Take the lines below from the first through the one that contains "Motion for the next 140" and copy them exactly.

+++ SUPPLIED DATA +++

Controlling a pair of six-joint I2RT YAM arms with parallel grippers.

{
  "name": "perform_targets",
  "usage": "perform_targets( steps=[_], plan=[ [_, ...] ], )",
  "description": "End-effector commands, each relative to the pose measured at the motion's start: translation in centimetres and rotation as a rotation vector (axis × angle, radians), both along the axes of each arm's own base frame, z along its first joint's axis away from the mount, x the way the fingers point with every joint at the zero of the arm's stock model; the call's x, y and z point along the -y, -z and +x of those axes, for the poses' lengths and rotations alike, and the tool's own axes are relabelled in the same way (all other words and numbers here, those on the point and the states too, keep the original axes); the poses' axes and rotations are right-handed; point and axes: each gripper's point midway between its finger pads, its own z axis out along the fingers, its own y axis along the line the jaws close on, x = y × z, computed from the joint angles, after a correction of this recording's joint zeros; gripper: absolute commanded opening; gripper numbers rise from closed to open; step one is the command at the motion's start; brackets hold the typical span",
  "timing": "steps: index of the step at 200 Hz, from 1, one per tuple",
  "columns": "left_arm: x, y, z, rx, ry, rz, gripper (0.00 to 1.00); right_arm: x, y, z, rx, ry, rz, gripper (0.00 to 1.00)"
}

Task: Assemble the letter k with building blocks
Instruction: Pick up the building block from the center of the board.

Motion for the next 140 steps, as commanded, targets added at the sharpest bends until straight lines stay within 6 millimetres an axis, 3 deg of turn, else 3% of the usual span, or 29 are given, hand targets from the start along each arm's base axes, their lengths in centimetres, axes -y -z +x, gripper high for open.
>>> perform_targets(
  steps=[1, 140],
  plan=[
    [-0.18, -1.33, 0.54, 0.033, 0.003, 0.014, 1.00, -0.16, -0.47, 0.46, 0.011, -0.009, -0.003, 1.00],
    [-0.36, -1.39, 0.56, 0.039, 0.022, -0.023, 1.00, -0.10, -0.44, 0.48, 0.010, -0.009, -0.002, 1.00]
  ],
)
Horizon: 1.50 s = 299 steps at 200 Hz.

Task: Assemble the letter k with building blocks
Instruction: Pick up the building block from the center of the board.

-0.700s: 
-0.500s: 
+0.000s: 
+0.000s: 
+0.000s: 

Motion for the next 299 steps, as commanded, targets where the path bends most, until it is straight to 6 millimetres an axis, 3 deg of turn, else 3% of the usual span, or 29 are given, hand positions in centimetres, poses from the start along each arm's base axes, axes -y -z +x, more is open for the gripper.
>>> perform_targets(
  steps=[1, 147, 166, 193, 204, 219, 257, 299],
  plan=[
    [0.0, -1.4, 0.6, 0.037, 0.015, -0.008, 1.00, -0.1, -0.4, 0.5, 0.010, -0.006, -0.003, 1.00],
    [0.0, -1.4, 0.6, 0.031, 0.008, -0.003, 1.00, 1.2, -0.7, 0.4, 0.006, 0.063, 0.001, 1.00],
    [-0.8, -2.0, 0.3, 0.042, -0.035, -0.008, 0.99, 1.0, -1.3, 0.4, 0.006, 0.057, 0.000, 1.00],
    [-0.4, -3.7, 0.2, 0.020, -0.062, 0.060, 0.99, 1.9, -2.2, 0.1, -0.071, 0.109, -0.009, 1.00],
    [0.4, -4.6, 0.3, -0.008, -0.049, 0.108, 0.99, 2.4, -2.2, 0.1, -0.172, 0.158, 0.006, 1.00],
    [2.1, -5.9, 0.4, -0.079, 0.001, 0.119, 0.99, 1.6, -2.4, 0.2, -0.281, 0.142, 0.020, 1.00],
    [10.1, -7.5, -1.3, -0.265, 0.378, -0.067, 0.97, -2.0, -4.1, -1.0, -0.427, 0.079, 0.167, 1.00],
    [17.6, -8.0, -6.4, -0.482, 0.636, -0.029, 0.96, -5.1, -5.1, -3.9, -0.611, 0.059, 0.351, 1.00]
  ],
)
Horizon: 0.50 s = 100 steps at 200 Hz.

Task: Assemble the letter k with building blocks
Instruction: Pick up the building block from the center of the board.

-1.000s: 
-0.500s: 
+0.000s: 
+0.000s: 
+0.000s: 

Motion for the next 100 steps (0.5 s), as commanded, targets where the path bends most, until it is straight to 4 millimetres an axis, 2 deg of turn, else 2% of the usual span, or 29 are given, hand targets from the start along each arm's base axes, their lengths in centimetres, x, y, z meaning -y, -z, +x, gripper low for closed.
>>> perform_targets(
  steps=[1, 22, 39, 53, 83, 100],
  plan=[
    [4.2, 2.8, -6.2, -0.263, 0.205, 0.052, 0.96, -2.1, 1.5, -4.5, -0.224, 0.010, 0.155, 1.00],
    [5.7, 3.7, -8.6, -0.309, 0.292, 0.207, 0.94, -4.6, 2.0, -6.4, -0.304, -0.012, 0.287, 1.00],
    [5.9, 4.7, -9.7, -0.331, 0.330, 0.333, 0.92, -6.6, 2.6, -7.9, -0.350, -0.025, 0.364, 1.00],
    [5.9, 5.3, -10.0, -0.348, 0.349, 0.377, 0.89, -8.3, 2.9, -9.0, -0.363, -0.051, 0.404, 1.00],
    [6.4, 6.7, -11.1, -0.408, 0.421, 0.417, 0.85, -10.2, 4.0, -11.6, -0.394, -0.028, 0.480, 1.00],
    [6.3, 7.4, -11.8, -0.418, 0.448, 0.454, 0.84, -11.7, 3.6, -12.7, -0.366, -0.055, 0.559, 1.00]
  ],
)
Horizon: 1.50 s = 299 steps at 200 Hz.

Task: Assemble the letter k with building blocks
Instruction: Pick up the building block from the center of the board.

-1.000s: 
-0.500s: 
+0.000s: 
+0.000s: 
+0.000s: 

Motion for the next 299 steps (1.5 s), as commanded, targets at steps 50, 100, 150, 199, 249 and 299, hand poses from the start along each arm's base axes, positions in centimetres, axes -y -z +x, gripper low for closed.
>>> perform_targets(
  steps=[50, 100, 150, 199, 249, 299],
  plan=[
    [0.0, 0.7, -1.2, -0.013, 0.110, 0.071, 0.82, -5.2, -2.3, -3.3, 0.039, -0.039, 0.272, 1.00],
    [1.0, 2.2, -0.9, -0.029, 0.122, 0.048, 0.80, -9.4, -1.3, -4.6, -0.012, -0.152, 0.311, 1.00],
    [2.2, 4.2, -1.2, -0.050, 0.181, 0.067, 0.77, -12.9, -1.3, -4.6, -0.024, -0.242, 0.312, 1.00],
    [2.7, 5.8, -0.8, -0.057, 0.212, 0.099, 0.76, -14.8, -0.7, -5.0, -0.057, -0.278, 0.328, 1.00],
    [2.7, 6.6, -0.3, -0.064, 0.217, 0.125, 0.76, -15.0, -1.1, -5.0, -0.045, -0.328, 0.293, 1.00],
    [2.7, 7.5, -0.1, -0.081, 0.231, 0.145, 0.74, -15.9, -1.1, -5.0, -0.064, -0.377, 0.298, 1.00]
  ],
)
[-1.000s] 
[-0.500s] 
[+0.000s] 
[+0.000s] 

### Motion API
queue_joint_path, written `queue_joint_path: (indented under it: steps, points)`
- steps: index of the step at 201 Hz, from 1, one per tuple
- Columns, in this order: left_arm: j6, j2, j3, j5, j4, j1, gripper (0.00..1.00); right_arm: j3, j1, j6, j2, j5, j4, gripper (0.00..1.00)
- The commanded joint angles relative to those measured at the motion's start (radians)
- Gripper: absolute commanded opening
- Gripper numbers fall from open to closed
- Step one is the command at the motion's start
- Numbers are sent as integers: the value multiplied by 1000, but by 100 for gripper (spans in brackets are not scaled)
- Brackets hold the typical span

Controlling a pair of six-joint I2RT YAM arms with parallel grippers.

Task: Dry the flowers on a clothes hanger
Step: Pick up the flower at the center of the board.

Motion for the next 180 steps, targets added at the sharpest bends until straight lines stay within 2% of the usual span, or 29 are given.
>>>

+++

### [REPLY TO THE TASK]
Controlling a pair of six-joint I2RT YAM arms with parallel grippers.

{
  "name": "perform_targets",
  "usage": "perform_targets( steps=[_], plan=[ [_, ...] ], )",
  "description": "End-effector commands, each relative to the pose measured at the motion's start: translation in centimetres and rotation as a rotation vector (axis × angle, radians), both along the axes of each arm's own base frame, z along its first joint's axis away from the mount, x the way the fingers point with every joint at the zero of the arm's stock model; the call's x, y and z point along the -y, -z and +x of those axes, for the poses' lengths and rotations alike, and the tool's own axes are relabelled in the same way (all other words and numbers here, those on the point and the states too, keep the original axes); the poses' axes and rotations are right-handed; point and axes: each gripper's point midway between its finger pads, its own z axis out along the fingers, its own y axis along the line the jaws close on, x = y × z, computed from the joint angles, after a correction of this recording's joint zeros; gripper: absolute commanded opening; gripper numbers rise from closed to open; step one is the command at the motion's start; brackets hold the typical span",
  "timing": "steps: index of the step at 200 Hz, from 1, one per tuple",
  "columns": "left_arm: x, y, z, rx, ry, rz, gripper (0.00 to 1.00); right_arm: x, y, z, rx, ry, rz, gripper (0.00 to 1.00)"
}

Task: Assemble the letter k with building blocks
Instruction: Pick up the building block from the center of the board.

Motion for the next 140 steps, as commanded, targets added at the sharpest bends until straight lines stay within 6 millimetres an axis, 3 deg of turn, else 3% of the usual span, or 29 are given, hand targets from the start along each arm's base axes, their lengths in centimetres, axes -y -z +x, gripper high for open.

This is the complete answer.